On May 6, 2019, a study published in the Journal of the American Medical Association reported that several sunscreens used under maximal conditions resulted in plasma concentrations of active ingredients that exceeded the threshold limit established by the U.S. Food and Drug Administration (FDA). The fact that an ingredient is absorbed through the skin and into the bloodstream does not necessarily mean that it is unsafe. However, plaintiff’s attorneys may seize upon these results to recruit individuals who believe that they were harmed by using sunscreens.
Absorption of Sunscreen After Topical Application
Using four commercially available sunscreens, FDA scientists determined whether four active ingredients (avobenzone, oxybenzone, octocrylene, ecamsule) were absorbed into the bloodstream. For four days, individuals applied one sunscreen product (lotion, cream, or spray) to 75% of their body surface area four times per day.
After four applications, plasma concentrations of all four ingredients in all four products exceeded the threshold limit of 0.5 ng/mL established by the FDA for over-the-counter sunscreens. Levels increased over four days of use, with three of the four ingredients remaining elevated several days after sunscreen use ended.

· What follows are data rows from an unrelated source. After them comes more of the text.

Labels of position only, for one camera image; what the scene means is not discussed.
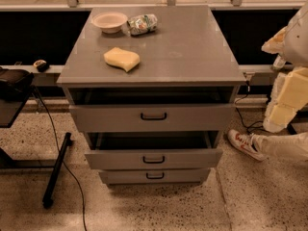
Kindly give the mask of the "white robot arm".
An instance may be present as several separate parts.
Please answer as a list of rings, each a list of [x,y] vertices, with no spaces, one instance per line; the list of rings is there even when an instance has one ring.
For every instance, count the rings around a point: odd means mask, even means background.
[[[288,74],[277,75],[265,113],[264,128],[278,133],[308,104],[308,4],[299,9],[286,27],[266,41],[262,50],[278,54],[274,69],[281,69],[285,62],[294,66]]]

It is important to note there are several important limitations associated with this study. First, differences in absorption relative to product formulation, skin type, or age were not assessed. Next, the study was conducted indoors without exposure to sunlight, heat, or humidity, all of which could affect the rate of absorption. Finally, the products were applied in excess of what is considered typical usage.
Nevertheless, according to the FDA, ingredients absorbed in excess of 0.5 ng/mL after a single dose are recommended for toxicological testing. Consequently, a second phase of study is planned to examine plasma concentrations of these ingredients after one application of sunscreen and long-term levels after last use, as well as other common sunscreen ingredients.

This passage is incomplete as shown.